Mole era o arroz
Redação DM
Publicado em 22 de julho de 2016 às 21:40 | Atualizado há 10 anos– Quem vai fazer o arroz hoje?
A partida de truco estava animada demais para que alguma alma caridosa largasse a jogatina para ajeitar a gororoba para os demais. Sempre dava zica. Coisa para diplomata experiente sanar. Mas se o bom senso não prevalecer o primeiro a chiar com a fome solta os cachorros para o lado das panelas.
Truco é coisa que se faz de barriga quentinha, de bucho forrado. Boas partidas são negócio para mais de hora. Não acabam cedo. E pescador que se preza, entre os companheiros, não leva desaforo para casa. Tem mais é que faturar a disputa com peito arribado. Perder é ruim demais da conta, já que abre espaço para mangação.
– Já lavou as vasilhas do almoço?
– Não, senhor.
– Então o que está esperando? É obrigação sua. Perdeu no truco. E lavar a louça é coisa para aspirante. Um dia você chega à nossa categoria.
Sujeito até morde os beiços de contrariedade. Mas acordo é acordo. Enrolar não vai resolver troço algum. Piora as coisas. Vai que os truqueiros que não colheram o espólio da vitória decidam punir os conquistados. Obrigar a limpar todos os peixes da colheita do dia? Não, senhor, obrigado. Especialmente se a fatura rendeu muito mandi ou lobo. Há pescador preguiçoso que se esquece de quebrar as nadadeiras do peixe, que possui cartilagem pontiaguda e acaba por ferir a mão do desavisado.

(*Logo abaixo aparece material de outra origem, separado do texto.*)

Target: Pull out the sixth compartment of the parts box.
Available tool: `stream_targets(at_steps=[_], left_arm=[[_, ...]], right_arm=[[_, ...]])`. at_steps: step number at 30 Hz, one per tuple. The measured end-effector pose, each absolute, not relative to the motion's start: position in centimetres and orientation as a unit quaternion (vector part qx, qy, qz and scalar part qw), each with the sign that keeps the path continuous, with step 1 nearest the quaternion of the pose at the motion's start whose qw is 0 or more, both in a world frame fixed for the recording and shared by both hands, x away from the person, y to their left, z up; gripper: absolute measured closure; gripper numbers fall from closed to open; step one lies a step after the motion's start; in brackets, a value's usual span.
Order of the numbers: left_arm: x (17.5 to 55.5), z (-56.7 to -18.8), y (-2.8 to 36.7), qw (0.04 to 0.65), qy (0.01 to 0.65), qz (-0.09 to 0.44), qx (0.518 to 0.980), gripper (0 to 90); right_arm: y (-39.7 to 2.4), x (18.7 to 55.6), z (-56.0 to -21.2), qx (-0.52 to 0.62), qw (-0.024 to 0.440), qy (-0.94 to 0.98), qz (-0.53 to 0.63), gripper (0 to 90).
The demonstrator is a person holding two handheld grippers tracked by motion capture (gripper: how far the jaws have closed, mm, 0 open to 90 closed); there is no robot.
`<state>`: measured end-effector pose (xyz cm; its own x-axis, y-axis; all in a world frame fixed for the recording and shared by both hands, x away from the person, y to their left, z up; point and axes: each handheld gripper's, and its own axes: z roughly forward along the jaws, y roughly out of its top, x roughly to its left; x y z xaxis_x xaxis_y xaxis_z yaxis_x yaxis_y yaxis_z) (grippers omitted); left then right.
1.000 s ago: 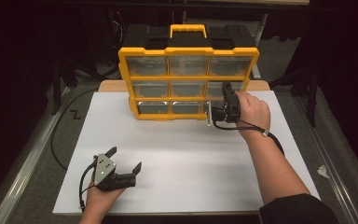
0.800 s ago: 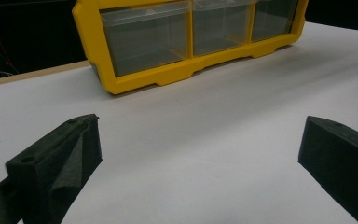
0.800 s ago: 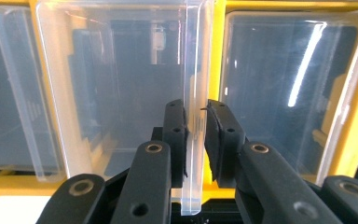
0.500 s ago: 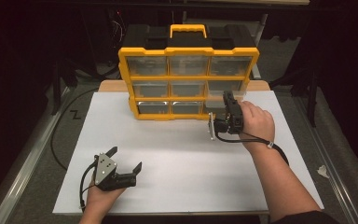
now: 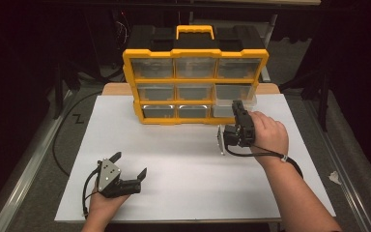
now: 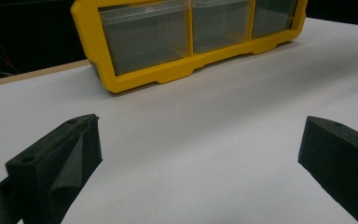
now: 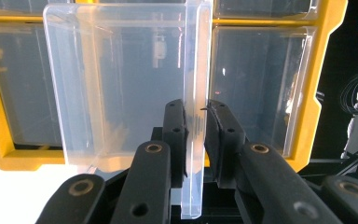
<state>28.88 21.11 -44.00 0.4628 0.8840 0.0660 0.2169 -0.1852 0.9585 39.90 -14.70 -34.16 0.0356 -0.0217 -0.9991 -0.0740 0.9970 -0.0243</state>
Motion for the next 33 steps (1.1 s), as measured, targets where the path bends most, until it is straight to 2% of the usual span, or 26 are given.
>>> stream_targets(at_steps=[33], left_arm=[[28.9,-44.0,21.3,0.501,0.397,0.332,0.693,0.3]], right_arm=[[-15.0,38.7,-35.0,-0.038,0.726,0.686,0.025,79.8]])
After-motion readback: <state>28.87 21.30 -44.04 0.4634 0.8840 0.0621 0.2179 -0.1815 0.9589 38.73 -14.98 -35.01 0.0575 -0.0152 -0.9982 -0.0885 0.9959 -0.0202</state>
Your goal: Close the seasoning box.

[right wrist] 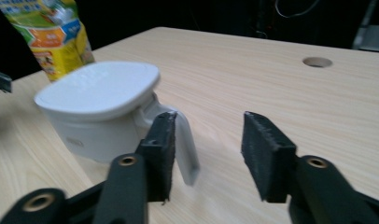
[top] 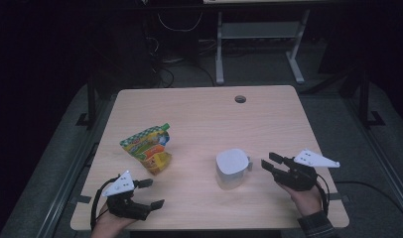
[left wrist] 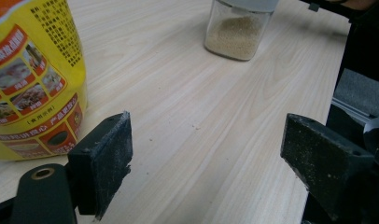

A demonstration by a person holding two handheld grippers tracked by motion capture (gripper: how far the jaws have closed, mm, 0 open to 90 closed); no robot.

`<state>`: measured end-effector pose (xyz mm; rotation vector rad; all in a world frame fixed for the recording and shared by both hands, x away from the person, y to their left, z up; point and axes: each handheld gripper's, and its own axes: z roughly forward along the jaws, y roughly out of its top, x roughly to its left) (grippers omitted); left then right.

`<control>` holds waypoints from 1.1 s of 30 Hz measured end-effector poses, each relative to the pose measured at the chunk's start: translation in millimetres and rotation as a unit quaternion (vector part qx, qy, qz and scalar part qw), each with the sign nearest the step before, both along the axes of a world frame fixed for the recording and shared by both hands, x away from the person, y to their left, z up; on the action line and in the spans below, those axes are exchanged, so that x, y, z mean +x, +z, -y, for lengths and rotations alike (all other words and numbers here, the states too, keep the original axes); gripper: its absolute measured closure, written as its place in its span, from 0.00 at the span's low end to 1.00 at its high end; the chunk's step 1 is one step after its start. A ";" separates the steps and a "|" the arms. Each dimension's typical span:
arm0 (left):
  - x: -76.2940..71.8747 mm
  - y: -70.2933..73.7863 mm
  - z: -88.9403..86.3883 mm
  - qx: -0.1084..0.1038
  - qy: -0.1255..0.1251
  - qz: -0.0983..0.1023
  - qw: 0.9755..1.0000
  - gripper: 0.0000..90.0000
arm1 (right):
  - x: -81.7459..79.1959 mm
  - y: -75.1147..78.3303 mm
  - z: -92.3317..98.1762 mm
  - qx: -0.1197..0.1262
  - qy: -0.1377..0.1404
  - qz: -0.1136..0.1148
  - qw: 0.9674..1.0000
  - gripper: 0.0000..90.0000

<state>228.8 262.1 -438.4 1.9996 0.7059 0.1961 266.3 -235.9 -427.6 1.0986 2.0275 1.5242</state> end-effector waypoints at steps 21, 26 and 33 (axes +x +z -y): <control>1.2 -4.7 -0.1 0.022 0.015 0.006 1.000 0.18 | -22.3 -31.0 14.3 -0.050 -0.039 -0.035 0.997 0.20; 2.3 -6.7 -0.6 0.033 0.019 0.005 0.999 0.17 | -30.3 -33.1 22.7 -0.056 -0.060 -0.030 0.996 0.17; 4.2 -8.6 -0.9 0.035 0.024 0.004 0.999 0.17 | -31.2 -33.7 28.8 -0.052 -0.067 -0.033 0.996 0.17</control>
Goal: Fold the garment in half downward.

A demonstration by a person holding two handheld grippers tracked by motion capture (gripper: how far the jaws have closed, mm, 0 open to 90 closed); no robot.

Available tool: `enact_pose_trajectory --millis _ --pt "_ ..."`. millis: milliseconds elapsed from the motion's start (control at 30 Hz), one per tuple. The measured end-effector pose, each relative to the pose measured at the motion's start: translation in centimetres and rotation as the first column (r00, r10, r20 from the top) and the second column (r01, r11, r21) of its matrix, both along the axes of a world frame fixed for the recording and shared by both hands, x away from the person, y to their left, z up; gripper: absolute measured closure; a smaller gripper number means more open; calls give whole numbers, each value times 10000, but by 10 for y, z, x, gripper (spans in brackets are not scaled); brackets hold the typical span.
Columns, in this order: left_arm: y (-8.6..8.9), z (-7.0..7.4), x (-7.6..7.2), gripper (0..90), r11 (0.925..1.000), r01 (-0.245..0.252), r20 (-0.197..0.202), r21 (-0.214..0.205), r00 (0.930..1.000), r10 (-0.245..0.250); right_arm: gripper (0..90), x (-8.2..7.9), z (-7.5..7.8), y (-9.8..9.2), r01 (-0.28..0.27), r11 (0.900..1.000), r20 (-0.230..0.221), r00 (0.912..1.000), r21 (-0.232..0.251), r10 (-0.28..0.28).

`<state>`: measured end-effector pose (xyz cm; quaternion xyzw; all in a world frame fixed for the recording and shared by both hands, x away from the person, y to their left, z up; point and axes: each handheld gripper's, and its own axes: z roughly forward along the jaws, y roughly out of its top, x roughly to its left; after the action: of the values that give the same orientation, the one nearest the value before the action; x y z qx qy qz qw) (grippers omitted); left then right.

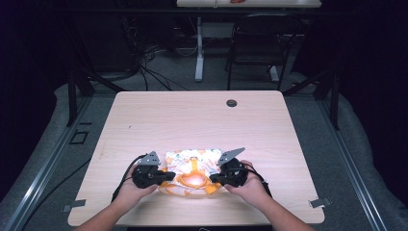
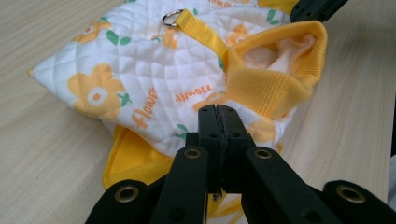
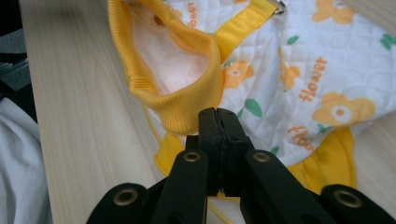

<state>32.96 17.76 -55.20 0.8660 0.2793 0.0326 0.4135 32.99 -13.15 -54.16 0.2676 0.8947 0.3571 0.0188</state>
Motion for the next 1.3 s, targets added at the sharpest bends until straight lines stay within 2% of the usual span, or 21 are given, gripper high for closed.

O Betão já começava a apelar pelo tardio almoço. Parecia que a fome lhe punia as tripas. Melhor não esperar por ver. Foi mais ou menos por isso que mandou-me às panelas. Certamente em razão de dívida. Ele me quebrara um baita galho no começo da pescada, deixando limpa a panelada que era de minha responsabilidade.
– Vai cozinhar, que estou com fome.
– Betão, espera acabar essa rodada no truco.
– Espero nada. Você me deve.
– Reconheço a dívida, mas aguenta um pouco mais.
– Sem chance. Ajeita um arroz com carne e legumes.
– Não tenho muito tato para cozinha.
– Então é chance para aprender. Vai lá, peão, dê seus pulos.
Não havia escapatória. Peguei os ingredientes. Separei tudo direitinho. O truco corria animado. Descrente, não dava nem para bisbilhotar as rodadas. Teria pouco prazo para agilizar as coisas do almoço. O relógio já somava uma da tarde.
Piquei a carne seca em tiras curtas e finas. Descasquei a batata e a deixei em cubos. Ralei a cenoura. Tirei a pele do tomate, cortando em pedaços pequenos. Amassei o alho com a pimenta. Fritei a carne, refogando depois os tubérculos no meio. Por fim, mandei o arroz para dentro e botei água. Fogo baixo. Bem baixo. Mas esqueci-me de tampar a panela. E fui ver o resto da partida.
– O arroz sai ainda hoje?
– Calma, Betão. Tá cozinhando.
– Então vai olhar o trem.
– Quero agora não. Queca, vê se precisa botar mais água naquele negócio.
O Queca foi cuidar do rango. Como eu fui bobinho. Não sei o que passou pela cabeça do sujeito, que resolveu botar muito mais água no arroz. Talvez quisesse comer canja ou feijão, sabe-se lá o quê. Mas o encharcou. Parecia o varjão que alcança parte da pastagem do Turvo em época de cheia. O resultado, óbvio, era previsível.
O cheiro chegou à mesa do truco. Com a fome às tampas, fui acudir as panelas em definitivo. E quase enfartei com o que vi. Uma massa branca disforme pincelada por pontilhados de carne com vegetais coloridos. Aquilo dava para cortar na faca e servir como bolo. Arrebentou com a receita. Tenho certeza que era pura molecagem do Queca.
– Pedi para você faz arroz, não matar a gente sufocado.
– Como assim?
– Isso aqui tá uma cola, cimento puro. Vai tampar a garganta da gente.
– Comida minha é coisa fina, Betão.
– É mesmo?
– Verdade.
– Então, por que aquele frango tá estrebuchando ali no canto.
Eu tinha dar a mão à palmatória. O Queca havia colocado um pouco daquela massa nojenta que seria o almoço para o frango comer. E parece que nem o bicho suportou. Meu arroz é de matar.